(Problem details)
Type again, exactly, the lines below from the start through the line that includes "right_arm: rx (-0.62".

(Supplied information)
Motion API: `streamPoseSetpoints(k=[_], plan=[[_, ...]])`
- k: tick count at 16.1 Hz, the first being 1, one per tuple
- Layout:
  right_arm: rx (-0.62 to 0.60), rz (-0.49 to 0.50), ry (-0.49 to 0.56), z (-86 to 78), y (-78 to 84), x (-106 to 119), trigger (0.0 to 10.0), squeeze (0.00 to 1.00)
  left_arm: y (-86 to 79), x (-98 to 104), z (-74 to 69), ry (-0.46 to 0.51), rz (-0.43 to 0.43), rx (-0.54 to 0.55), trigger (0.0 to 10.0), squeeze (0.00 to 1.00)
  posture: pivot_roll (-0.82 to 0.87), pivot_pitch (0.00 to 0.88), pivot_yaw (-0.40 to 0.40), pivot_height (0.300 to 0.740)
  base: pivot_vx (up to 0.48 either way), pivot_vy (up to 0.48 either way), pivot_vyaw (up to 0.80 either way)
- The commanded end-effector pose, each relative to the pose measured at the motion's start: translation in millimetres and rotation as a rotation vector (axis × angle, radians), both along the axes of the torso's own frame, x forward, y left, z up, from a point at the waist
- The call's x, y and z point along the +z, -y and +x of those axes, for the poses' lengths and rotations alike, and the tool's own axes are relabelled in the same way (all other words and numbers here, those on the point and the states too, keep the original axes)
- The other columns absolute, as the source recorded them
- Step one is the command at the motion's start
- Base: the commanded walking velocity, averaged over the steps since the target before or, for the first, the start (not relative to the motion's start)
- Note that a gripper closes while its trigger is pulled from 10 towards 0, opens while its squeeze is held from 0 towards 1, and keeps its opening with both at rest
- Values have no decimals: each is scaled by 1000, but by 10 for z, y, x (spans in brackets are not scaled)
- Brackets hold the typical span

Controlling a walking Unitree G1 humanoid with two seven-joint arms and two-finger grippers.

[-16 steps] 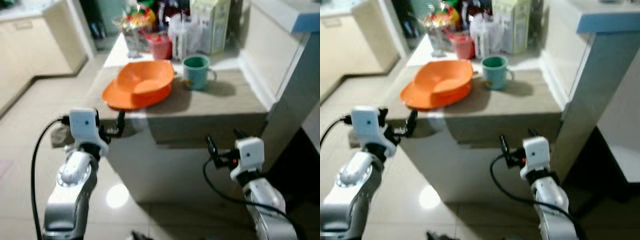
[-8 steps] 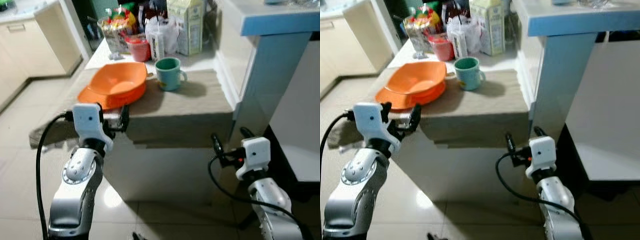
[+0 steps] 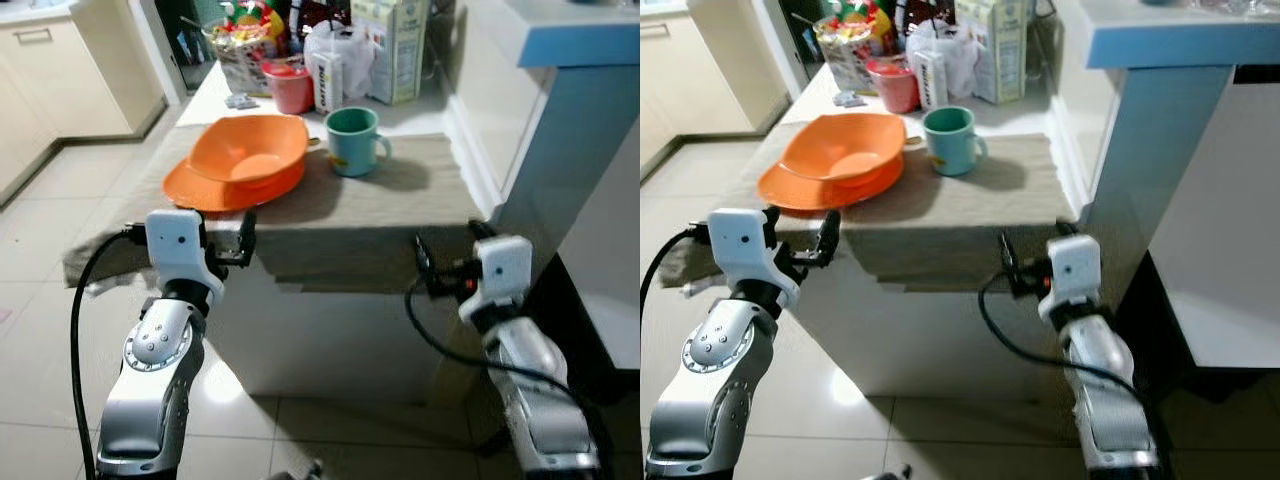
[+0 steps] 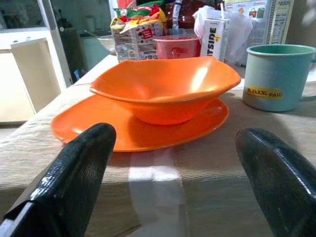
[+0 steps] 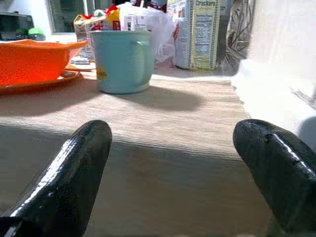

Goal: Setting the table

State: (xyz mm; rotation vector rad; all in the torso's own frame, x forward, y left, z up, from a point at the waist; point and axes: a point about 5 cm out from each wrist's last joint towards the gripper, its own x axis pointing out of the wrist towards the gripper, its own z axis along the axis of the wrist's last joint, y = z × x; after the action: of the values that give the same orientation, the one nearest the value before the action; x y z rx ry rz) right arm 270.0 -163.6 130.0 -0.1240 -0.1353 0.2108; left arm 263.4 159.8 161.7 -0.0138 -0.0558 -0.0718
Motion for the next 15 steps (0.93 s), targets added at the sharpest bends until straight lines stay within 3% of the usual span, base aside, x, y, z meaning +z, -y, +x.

(Response area)
Motion API: `streamPoseSetpoints(k=[_], plan=[[_, ...]])`
- k: tick count at 16.1 Hz, the first being 1, one per tuple
- Layout:
  right_arm: rx (-0.62 to 0.60), rz (-0.49 to 0.50), ry (-0.49 to 0.56), z (-86 to 78), y (-78 to 84), x (-106 to 119), trigger (0.0 to 10.0), squeeze (0.00 to 1.00)

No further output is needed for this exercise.